◆ WHAT IS REQUIRED ◆
What you give must be exactly the lines of the material from the first through the line that contains "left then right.", inclusive, and no others.

◆ PROVIDED DATA ◆
---*---
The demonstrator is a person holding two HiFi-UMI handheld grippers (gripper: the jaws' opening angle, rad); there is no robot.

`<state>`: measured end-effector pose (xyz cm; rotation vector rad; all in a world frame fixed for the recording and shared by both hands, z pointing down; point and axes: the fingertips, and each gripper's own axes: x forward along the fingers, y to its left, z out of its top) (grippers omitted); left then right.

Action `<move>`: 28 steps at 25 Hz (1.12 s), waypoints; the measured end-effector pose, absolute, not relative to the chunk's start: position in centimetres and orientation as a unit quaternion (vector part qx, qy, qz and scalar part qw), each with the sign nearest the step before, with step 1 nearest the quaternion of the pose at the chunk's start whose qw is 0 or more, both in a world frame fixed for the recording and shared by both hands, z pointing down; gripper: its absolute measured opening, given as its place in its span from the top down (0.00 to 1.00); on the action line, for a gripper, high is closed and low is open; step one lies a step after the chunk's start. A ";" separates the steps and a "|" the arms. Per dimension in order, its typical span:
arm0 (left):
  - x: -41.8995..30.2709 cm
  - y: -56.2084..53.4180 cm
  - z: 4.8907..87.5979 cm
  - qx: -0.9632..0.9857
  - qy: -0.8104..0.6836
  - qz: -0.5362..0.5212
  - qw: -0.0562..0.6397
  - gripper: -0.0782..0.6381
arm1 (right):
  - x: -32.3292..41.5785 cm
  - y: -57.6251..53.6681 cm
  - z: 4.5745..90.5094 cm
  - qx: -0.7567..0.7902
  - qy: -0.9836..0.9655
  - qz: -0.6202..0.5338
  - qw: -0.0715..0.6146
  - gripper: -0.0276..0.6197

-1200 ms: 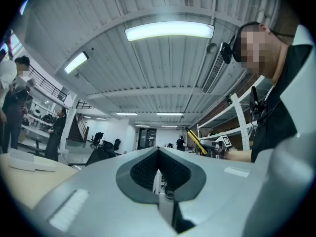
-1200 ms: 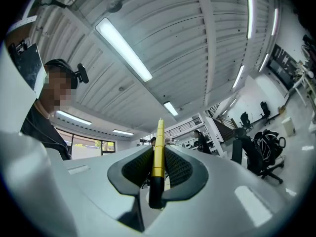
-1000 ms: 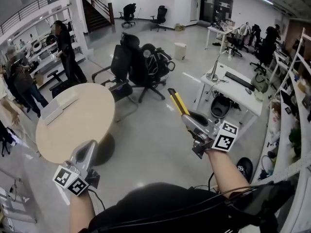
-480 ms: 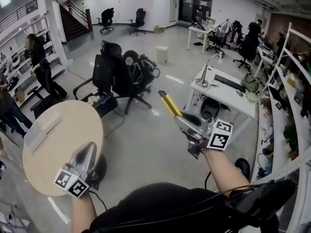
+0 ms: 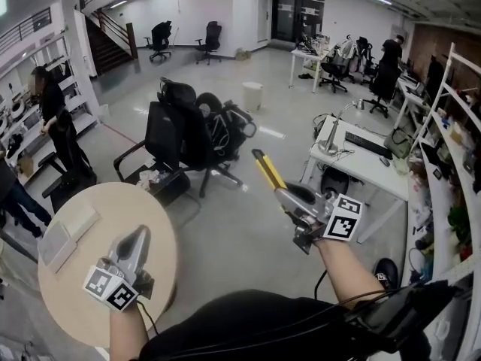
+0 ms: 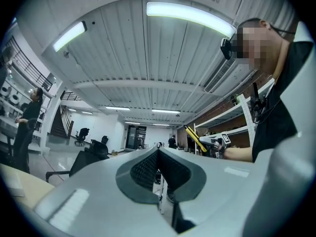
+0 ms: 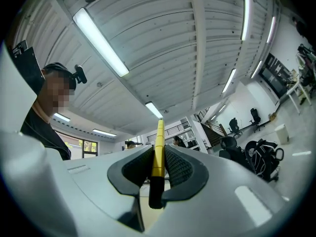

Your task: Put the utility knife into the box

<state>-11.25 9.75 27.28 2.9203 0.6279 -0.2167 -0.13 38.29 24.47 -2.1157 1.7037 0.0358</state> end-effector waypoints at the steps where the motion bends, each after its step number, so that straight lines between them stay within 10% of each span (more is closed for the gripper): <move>1: -10.3 9.3 27.6 0.973 0.208 -0.069 0.075 0.90 | 0.9 37.9 24.8 -0.761 0.613 0.009 0.212 0.82; 28: 15.7 14.0 28.9 0.994 0.059 -0.052 0.074 0.90 | 35.5 36.3 25.5 -0.649 0.728 -0.028 0.219 0.82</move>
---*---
◆ EXERCISE RESULT ◆
The demonstrator is a person holding two HiFi-UMI handheld grippers (gripper: the jaws' opening angle, rad); there is no robot.

`<state>`: measured end-effector pose (xyz cm; rotation vector rad; all in a world frame fixed for the recording and shared by both hands, z pointing down; point and axes: the fingertips, and each gripper's own axes: x forward along the fingers, y to its left, z out of its top) (grippers omitted); left then right.

This output is complete, so the exercise is closed.